[[ The input open ]]
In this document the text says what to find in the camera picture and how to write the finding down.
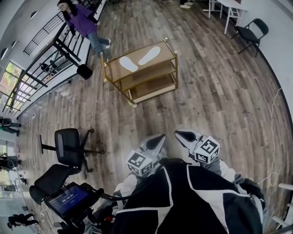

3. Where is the white floor cable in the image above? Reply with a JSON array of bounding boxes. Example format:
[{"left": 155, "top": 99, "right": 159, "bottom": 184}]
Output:
[{"left": 257, "top": 88, "right": 283, "bottom": 186}]

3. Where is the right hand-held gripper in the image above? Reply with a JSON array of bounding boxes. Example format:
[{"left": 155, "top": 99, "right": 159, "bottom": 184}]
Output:
[{"left": 174, "top": 128, "right": 221, "bottom": 165}]

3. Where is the person's left forearm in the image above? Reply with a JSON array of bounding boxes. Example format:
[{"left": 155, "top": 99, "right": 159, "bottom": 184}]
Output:
[{"left": 113, "top": 163, "right": 161, "bottom": 202}]

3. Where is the white metal frame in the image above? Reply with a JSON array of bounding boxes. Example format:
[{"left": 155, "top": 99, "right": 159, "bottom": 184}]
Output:
[{"left": 272, "top": 182, "right": 293, "bottom": 229}]

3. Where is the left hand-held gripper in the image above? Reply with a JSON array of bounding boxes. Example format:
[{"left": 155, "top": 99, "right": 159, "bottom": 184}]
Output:
[{"left": 126, "top": 134, "right": 166, "bottom": 178}]

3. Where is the black screen tablet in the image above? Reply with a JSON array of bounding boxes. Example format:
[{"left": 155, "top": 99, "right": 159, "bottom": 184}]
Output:
[{"left": 43, "top": 182, "right": 99, "bottom": 218}]

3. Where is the black chest mount rig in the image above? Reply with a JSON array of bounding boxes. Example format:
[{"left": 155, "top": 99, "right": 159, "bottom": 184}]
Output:
[{"left": 59, "top": 188, "right": 119, "bottom": 234}]

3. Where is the black round bin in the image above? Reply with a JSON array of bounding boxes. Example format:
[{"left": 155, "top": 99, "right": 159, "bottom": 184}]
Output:
[{"left": 76, "top": 64, "right": 93, "bottom": 80}]

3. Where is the black mesh chair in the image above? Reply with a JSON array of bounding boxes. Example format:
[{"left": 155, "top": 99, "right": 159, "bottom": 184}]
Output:
[{"left": 29, "top": 163, "right": 82, "bottom": 205}]

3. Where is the white table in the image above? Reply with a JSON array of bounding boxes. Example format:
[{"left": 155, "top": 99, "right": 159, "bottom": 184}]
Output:
[{"left": 203, "top": 0, "right": 249, "bottom": 35}]

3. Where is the black folding chair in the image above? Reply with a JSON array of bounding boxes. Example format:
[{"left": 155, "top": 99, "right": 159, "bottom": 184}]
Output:
[{"left": 230, "top": 18, "right": 270, "bottom": 58}]

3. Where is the black metal railing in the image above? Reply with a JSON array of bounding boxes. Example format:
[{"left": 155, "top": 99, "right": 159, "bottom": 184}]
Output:
[{"left": 0, "top": 0, "right": 108, "bottom": 115}]

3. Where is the gold wooden shoe rack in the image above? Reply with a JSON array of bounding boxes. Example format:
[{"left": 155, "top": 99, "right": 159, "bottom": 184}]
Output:
[{"left": 100, "top": 37, "right": 179, "bottom": 108}]

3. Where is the black office chair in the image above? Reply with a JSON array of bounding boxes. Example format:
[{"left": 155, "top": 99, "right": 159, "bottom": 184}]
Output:
[{"left": 38, "top": 128, "right": 105, "bottom": 179}]

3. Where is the person's right forearm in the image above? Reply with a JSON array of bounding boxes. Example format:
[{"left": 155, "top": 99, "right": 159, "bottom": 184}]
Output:
[{"left": 201, "top": 159, "right": 239, "bottom": 183}]

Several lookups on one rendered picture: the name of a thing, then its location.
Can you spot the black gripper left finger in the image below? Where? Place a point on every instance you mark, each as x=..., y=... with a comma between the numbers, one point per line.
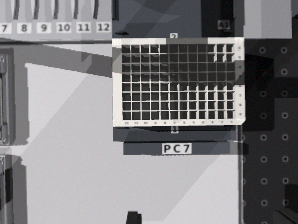
x=134, y=218

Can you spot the white deep-well block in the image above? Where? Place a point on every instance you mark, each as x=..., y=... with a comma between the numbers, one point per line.
x=144, y=95

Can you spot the dark grey perforated base plate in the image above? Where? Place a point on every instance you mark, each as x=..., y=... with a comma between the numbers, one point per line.
x=270, y=130

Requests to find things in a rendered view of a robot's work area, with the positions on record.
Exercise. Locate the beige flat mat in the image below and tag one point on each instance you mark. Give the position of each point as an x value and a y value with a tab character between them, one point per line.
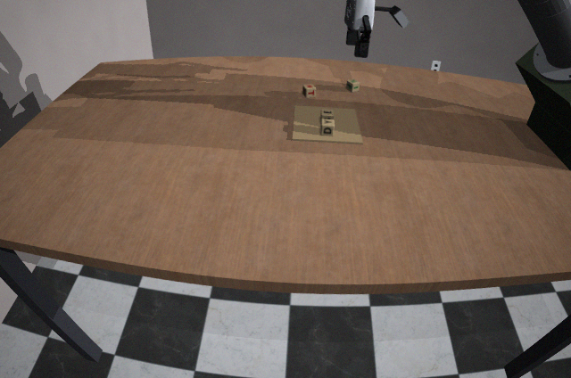
307	125

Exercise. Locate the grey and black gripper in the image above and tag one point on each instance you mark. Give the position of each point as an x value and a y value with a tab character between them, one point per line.
357	12

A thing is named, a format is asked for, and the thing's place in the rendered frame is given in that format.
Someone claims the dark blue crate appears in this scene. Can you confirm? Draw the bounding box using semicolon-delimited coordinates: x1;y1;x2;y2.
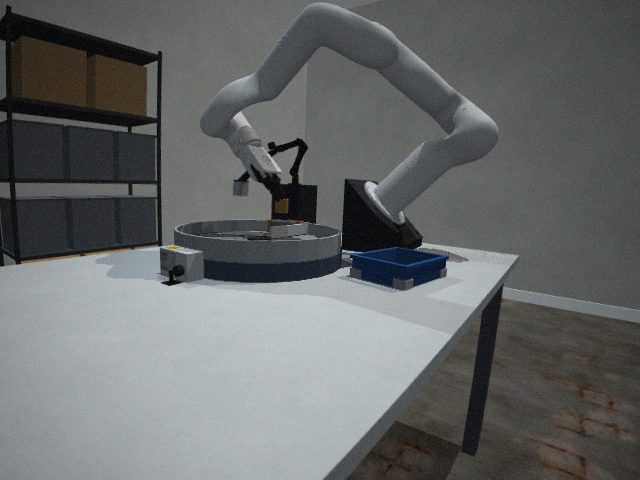
350;247;449;291

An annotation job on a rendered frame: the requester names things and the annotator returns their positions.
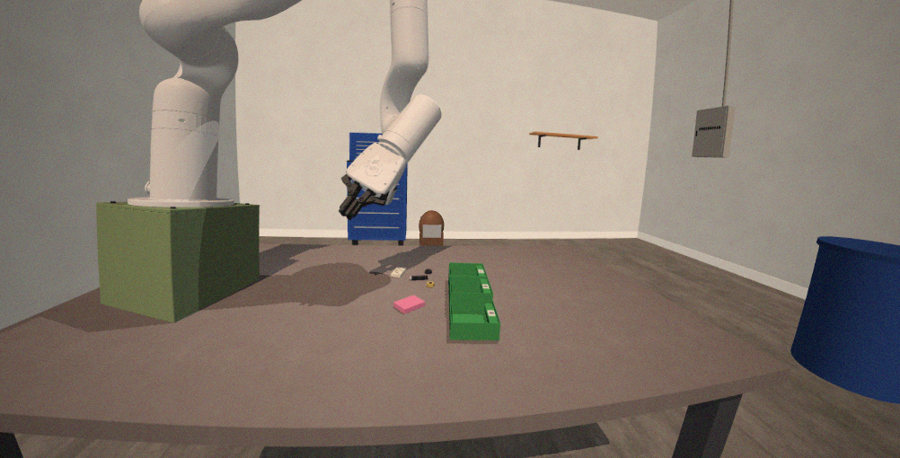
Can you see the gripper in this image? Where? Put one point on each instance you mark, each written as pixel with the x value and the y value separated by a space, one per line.
pixel 376 170

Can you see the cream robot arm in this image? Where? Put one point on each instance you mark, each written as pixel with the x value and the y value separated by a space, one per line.
pixel 186 110

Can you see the pink square pad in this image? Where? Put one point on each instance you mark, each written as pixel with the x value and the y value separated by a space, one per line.
pixel 409 304

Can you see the green rack of bins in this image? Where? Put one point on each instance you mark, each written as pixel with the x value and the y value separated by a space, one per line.
pixel 468 294

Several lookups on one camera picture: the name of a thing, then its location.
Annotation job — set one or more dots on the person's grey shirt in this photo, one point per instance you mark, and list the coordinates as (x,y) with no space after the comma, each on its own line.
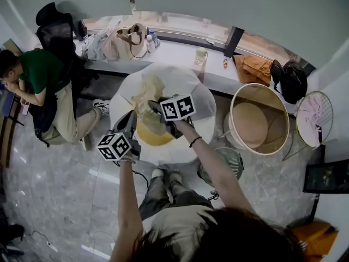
[[ The input closed ]]
**Try it**.
For each line of the entries that includes "chair", show that line.

**Response to the exercise**.
3. Where is the black mesh chair in the image above? Reply with a JSON array of bounding boxes. Example format:
3. Where is the black folding chair in the image above? Reply with a JSON array of bounding boxes. Example format:
3. Where is the black office chair in the image above? Reply with a JSON array of bounding boxes. Example format:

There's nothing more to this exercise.